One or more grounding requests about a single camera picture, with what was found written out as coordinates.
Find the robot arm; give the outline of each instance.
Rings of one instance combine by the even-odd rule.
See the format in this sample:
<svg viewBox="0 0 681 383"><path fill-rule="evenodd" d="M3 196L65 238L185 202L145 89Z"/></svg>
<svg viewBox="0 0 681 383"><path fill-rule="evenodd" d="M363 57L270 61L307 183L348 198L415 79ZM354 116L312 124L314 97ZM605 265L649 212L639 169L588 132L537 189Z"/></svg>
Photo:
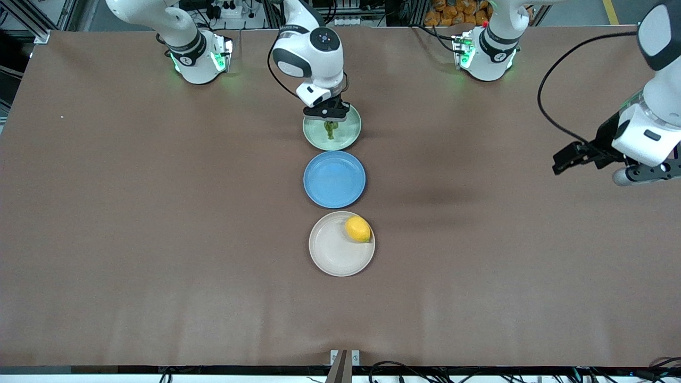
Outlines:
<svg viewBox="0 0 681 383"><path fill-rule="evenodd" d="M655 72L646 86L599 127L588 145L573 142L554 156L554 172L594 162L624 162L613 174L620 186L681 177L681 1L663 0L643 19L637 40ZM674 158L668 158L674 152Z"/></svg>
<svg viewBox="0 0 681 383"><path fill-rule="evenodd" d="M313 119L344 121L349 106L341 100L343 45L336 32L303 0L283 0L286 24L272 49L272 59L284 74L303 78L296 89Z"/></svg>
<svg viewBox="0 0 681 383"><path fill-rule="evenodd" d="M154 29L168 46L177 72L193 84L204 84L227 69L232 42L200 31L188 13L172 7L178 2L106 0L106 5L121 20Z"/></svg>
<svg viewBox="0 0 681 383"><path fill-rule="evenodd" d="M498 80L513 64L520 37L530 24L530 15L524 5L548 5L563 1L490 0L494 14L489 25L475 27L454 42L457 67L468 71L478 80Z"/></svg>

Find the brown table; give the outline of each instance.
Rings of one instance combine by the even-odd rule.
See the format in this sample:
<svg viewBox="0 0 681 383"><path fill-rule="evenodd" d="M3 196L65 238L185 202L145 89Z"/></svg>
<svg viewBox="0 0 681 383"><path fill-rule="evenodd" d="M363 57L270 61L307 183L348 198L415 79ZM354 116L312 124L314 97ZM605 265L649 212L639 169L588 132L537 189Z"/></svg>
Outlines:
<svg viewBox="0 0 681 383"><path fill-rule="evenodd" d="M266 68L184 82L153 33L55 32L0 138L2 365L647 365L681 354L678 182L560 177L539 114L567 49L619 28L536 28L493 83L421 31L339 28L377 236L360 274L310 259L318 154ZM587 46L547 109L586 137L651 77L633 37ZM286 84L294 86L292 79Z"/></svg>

——

- [Activity]
Gather each line in these records that contains the string "instance".

- [Task output]
Find the robot arm; give the outline of each instance.
Rings of one instance combine by the even-odd rule.
Find the brown table; give the outline of each instance.
Rings of one instance combine by the even-odd rule.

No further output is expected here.